A proposed expansion project at a controversial Vancouver Island race track has been given new life.

The Supreme Court of British Columbia has quashed the Municipality of North Cowichan’s decision to reject a development permit and rezoning application from the Vancouver Island Motorsports Circuit because they failed to provide justification for it.

Vancouver Island Motorsports Circuit, which was constructed in 2016 and is owned by GAIN Group, had been planning on building a new five-kilometre paved track next to its current facility near Duncan. In order to expand the track, GAIN was required to submit a development permit and rezoning application to the District of North Cowichan, which it did.

Following lengthy public hearings last year, where many residents expressed concerns over noise, GAIN’s application was voted down by councillors on two separate occasions. The second public hearing was held in December after GAIN withdrew its application and threatened to sue the municipality for $60 million.

GAIN ultimately filed a request for judicial review with the Supreme Court of B.C. arguing that their application was unfairly rejected because the municipality had previously approved the exact same use on land where the existing track sits. They also argued the municipality never provided them with a reason for rejection.

The Municipality of North Cowichan, however, argued they were never required to approve GAIN’s application, despite past decisions because it was inconsistent with the wording in their rezoning bylaw. They also argued that if the application didn’t meet zoning requirements, they didn’t need to provide any other reasons.

In a ruling issued by Justice Diane MacDonald on Nov. 6, the B.C. Supreme Court concluded that North Cowichan was obligated to provide justification on how it reached a “contrary interpretation of the permissible” land uses in the zoning bylaw.

“Property owners have an expectation of consistency when they rely on established and longstanding representations and decisions by a municipality. When consistency is denied in these circumstances, property owners have a right to know why. That is particularly so where, as here, the prior decision and practices involved the very same parties, uses, zones, and zoning bylaw,” wrote MacDonald.

Since GAIN had purchased land beside the existing track for the “very same purposes” that North Cowichan had approved when they allowed the track to be built in the first place, MacDonald said it was unfair for the municipality to change its mind without giving an explanation as it was too late for GAIN to “adjust their behaviour accordingly.”

“To allow a municipality through interpretation to come to the opposite conclusion regarding a development permit based on the same parties, the same uses, and the same bylaw, without affording an explanation to the impacted party, strikes me as unreasonable,” MacDonald wrote.

MacDonald said North Cowichan’s decision to reject GAIN’s application has been quashed because it failed to provide any explanation, saying the lack of justification “undermines public confidence in the rule of law.”

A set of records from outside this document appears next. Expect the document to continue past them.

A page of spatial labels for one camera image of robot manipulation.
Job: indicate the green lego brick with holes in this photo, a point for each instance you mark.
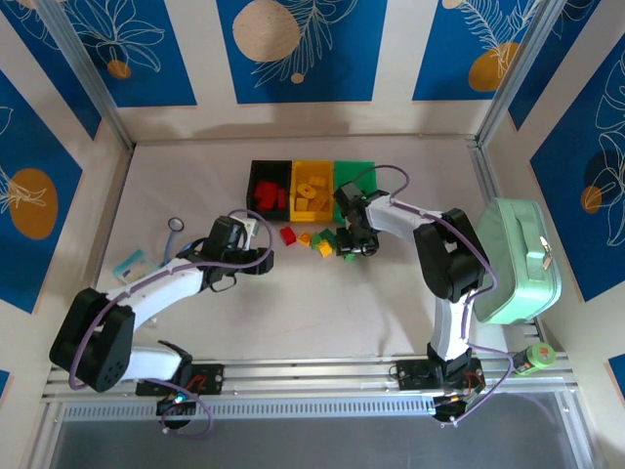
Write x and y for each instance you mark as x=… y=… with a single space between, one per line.
x=348 y=259

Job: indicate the long yellow lego brick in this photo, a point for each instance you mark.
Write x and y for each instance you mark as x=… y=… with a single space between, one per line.
x=320 y=202

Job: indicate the yellow curved lego brick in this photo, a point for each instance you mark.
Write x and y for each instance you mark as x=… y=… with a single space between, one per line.
x=302 y=203

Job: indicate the long red lego brick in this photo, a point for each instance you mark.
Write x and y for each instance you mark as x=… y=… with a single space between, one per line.
x=282 y=199

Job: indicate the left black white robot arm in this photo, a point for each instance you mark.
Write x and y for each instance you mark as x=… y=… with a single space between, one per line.
x=93 y=352

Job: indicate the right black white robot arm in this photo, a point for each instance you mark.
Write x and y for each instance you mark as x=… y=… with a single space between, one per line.
x=449 y=259

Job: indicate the yellow plastic bin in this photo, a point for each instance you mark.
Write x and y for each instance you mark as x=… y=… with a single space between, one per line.
x=312 y=217

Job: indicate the green plastic bin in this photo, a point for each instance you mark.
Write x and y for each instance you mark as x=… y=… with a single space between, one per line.
x=342 y=171

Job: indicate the black plastic bin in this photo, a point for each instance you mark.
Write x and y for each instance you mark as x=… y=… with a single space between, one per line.
x=259 y=168

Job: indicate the teal card packet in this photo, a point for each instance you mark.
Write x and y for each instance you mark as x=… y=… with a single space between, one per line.
x=132 y=268

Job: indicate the black base controller board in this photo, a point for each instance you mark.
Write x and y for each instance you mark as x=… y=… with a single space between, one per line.
x=176 y=405
x=449 y=410

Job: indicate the mint green zipper bag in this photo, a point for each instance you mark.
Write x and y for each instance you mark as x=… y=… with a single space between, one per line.
x=517 y=254

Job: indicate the green tape roll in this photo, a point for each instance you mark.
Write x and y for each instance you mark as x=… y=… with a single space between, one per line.
x=543 y=354

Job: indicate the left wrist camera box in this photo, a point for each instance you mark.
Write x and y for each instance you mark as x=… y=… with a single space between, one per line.
x=250 y=227

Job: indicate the aluminium front rail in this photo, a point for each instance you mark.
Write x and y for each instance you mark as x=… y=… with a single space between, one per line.
x=312 y=378

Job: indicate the aluminium side rail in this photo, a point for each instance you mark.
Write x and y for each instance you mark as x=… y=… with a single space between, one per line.
x=484 y=166

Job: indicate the blue floral wall panel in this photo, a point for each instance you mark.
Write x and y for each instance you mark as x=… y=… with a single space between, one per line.
x=561 y=49
x=576 y=234
x=59 y=73
x=156 y=83
x=342 y=73
x=29 y=146
x=439 y=49

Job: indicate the aluminium frame post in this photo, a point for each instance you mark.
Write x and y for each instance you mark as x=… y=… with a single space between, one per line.
x=84 y=63
x=520 y=63

“For six years, the municipality supported the petitioner’s development and was satisfied that its uses complied with the zoning bylaw. In these circumstances, it was arbitrary for the council to diametrically disagree with a past interpretation of the zoning bylaw without explaining the basis for the disagreement,” she wrote. “There was a reason, the uses were not compliant with the zoning bylaw, but no explanation. Not providing a justification in and of itself renders the decision unreasonable.”

Councillors will now be required to assess GAIN’s application on its “technical merits” and reconsider it.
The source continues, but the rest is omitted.